[Opening Given data section]
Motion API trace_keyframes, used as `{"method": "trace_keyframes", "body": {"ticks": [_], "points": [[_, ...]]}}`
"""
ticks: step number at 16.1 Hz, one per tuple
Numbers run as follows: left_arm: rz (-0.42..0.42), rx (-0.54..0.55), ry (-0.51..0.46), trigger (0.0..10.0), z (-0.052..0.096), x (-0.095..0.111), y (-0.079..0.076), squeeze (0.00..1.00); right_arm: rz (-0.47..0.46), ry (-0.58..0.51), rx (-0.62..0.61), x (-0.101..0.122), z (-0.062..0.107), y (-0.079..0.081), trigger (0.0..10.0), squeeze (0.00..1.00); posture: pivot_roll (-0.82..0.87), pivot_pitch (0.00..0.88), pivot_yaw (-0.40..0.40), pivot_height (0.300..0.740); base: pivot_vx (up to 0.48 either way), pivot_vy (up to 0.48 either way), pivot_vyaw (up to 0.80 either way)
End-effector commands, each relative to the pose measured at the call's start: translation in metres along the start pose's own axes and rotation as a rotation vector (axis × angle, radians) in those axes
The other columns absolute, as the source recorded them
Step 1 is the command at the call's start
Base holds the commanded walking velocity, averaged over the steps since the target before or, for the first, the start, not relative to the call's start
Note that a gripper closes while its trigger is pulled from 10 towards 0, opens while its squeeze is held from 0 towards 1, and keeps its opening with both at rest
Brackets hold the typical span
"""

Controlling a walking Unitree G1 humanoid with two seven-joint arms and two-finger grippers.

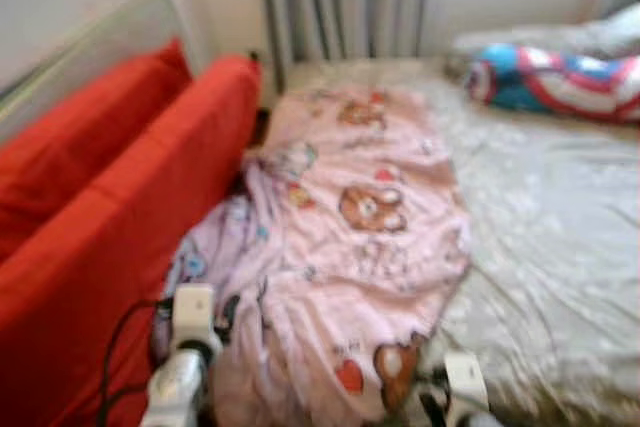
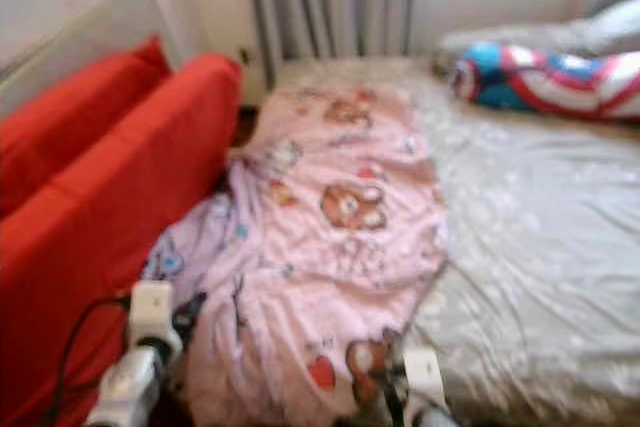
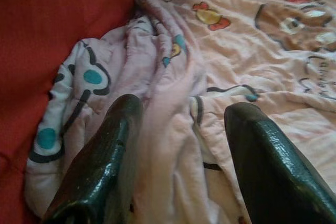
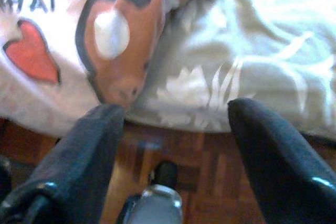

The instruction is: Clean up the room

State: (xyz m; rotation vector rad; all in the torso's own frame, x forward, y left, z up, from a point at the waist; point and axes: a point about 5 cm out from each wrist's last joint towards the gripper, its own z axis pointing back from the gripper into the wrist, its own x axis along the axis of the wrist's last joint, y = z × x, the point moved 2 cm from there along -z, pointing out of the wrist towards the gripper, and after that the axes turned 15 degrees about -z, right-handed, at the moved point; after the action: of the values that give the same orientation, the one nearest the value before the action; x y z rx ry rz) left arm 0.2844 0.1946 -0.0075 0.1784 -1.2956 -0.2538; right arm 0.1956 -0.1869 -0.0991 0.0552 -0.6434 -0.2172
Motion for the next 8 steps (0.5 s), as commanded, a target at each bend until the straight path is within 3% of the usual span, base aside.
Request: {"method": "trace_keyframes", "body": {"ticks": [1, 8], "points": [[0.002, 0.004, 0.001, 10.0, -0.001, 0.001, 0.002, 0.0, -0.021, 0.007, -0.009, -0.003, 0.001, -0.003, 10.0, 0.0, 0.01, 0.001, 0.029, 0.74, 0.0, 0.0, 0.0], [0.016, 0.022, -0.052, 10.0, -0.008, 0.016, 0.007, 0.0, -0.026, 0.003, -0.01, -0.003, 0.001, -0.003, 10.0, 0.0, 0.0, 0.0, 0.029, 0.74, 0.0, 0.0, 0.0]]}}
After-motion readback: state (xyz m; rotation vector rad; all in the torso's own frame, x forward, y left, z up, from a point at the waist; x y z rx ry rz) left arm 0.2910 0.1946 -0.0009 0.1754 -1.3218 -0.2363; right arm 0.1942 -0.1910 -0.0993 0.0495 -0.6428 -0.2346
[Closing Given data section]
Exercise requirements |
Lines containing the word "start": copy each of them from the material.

Response for this exercise |
End-effector commands, each relative to the pose measured at the call's start: translation in metres along the start pose's own axes and rotation as a rotation vector (axis × angle, radians) in those axes
Step 1 is the command at the call's start
Base holds the commanded walking velocity, averaged over the steps since the target before or, for the first, the start, not relative to the call's start

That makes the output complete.